**Records**
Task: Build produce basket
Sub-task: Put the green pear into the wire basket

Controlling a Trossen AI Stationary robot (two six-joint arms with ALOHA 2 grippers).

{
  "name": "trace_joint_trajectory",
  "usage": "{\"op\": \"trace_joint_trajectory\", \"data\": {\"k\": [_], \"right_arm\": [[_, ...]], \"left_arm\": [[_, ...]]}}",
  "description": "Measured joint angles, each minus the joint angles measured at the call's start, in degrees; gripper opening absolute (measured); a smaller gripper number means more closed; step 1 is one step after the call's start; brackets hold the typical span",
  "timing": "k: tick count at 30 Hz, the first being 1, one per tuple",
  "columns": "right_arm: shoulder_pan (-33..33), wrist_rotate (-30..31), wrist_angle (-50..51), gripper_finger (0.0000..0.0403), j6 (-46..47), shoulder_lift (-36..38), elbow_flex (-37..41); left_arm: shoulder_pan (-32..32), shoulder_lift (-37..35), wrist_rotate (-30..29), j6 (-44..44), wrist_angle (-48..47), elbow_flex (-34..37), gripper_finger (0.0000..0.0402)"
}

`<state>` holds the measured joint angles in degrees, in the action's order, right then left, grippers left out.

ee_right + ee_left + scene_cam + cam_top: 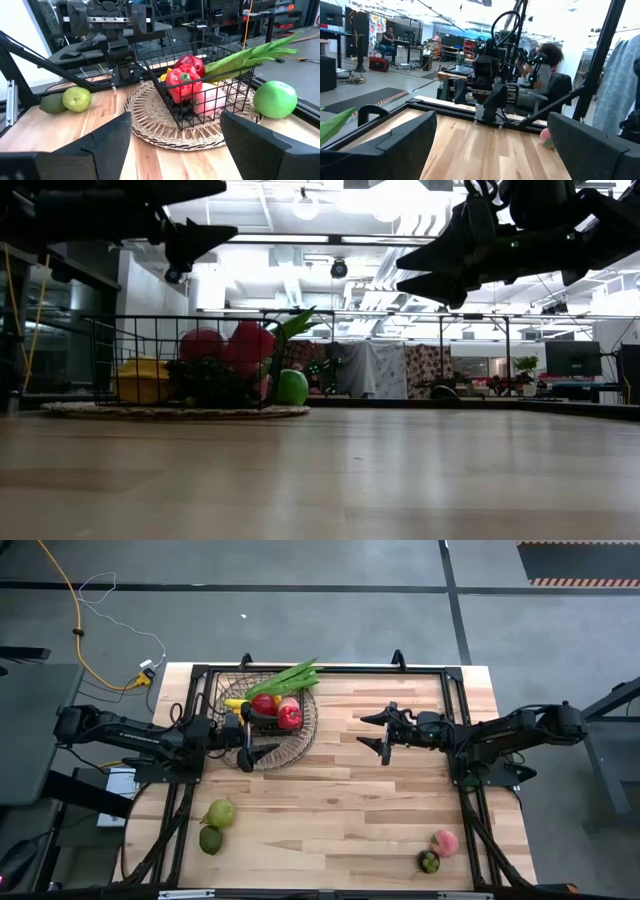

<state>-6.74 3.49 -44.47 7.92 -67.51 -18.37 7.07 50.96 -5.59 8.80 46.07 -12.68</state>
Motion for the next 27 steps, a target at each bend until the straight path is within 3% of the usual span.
{"op": "trace_joint_trajectory", "data": {"k": [5, 13, 21, 27], "right_arm": [[0.02, -0.01, 0.00, 0.0296, 1.07, 0.00, 0.00], [-0.33, 0.00, -0.47, 0.0296, -0.29, 0.00, 0.00], [-0.76, 0.37, -1.06, 0.0296, -0.39, 0.00, 0.00], [-0.76, 0.35, -2.23, 0.0296, 1.03, 0.00, 0.02]], "left_arm": [[-2.77, 0.01, -0.53, -1.20, -5.49, -2.16, 0.0367], [-5.73, 0.20, -9.69, -4.53, -14.26, -5.69, 0.0378], [-5.78, 0.20, -10.09, -2.79, -13.48, -5.89, 0.0381], [-9.35, 1.23, -10.99, -1.63, -19.24, -10.36, 0.0381]]}}
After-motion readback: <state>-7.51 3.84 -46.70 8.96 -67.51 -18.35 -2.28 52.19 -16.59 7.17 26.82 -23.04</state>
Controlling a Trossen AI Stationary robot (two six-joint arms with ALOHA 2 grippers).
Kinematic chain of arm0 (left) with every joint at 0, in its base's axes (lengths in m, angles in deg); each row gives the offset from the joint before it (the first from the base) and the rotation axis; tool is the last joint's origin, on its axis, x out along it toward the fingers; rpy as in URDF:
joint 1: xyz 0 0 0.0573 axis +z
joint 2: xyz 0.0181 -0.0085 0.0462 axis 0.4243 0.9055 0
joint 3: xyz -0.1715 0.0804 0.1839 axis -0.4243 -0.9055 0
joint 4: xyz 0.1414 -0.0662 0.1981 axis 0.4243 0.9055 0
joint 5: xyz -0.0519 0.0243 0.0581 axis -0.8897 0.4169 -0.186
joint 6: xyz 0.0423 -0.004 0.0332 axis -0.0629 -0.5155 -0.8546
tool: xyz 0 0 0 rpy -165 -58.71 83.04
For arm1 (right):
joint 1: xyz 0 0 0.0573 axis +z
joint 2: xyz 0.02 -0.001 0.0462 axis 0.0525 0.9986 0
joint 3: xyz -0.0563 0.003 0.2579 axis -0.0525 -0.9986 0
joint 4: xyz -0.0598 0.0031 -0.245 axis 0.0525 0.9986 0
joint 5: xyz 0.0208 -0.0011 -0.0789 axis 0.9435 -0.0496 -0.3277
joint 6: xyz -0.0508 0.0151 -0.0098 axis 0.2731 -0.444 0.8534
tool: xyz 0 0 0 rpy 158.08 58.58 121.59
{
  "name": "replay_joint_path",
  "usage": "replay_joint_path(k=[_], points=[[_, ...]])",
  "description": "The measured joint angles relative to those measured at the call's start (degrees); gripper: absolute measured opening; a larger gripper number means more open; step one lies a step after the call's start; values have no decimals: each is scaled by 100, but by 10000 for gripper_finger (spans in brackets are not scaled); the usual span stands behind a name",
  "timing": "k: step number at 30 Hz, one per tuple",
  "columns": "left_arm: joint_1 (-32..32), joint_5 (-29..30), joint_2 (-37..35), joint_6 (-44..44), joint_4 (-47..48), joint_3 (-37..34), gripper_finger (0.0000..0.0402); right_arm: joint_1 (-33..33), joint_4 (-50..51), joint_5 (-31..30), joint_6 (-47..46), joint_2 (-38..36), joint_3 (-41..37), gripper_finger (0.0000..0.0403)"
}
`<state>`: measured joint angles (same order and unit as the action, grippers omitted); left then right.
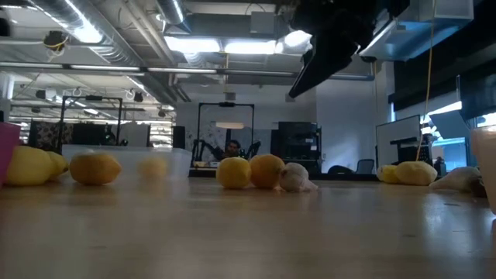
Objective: Sort produce into baskets
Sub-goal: Put the white garlic into the bottom left red bin
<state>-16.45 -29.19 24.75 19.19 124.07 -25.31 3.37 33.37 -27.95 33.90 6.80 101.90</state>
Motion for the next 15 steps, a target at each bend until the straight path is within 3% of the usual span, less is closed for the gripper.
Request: replay_joint_path(k=[6, 15], points=[[-722, -55, 0, 1452, 700, -133, 24, 0, -150, 0, 0, 0, 0, 225], [-1170, -203, 4, 2272, 446, -941, 29, 0, -140, 0, 0, 0, 0, 225]])
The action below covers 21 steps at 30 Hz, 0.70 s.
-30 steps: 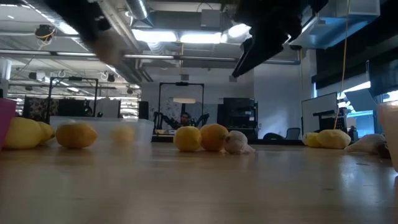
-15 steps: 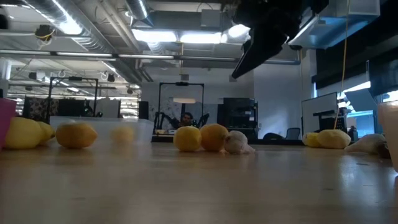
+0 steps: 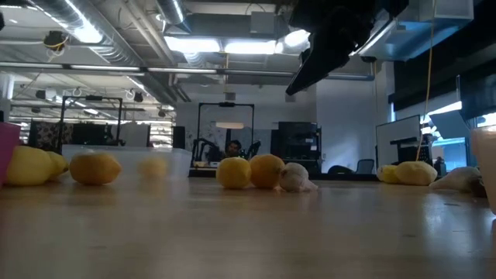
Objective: Sort produce into baskets
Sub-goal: Put the white garlic into the bottom left red bin, then put the yellow lemon into the left white bin
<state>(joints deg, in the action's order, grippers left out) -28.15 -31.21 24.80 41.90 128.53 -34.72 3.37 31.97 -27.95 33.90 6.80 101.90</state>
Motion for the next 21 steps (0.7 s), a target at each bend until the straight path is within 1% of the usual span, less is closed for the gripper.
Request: replay_joint_path(k=[5, 11, 16, 18, 21], points=[[0, -88, -2, 2, -60, -172, 57, 0, -9, 0, 0, 0, 0, 225], [36, -120, -2, 58, -81, -204, 115, 0, -7, 0, 0, 0, 0, 225], [219, -559, -112, -140, -193, -177, 148, 0, -19, 0, 0, 0, 0, 225], [309, -507, -231, -214, -203, -76, 154, 0, -64, 0, 0, 0, 0, 225], [453, -4, -480, -497, -226, 136, 156, 0, -132, 0, -33, 0, 2, 225]])
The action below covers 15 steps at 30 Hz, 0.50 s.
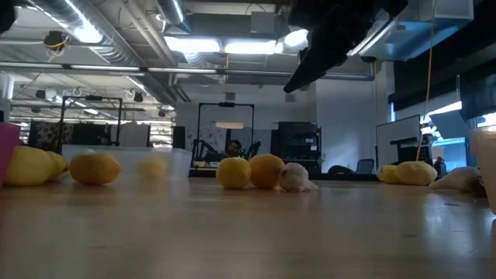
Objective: Sort produce into baskets
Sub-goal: Put the yellow lemon into the left white bin
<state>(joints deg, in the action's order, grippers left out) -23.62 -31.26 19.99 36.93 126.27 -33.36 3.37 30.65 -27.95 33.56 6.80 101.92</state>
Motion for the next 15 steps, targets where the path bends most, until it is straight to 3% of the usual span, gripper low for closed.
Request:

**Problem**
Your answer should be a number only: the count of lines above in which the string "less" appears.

**Output below**
2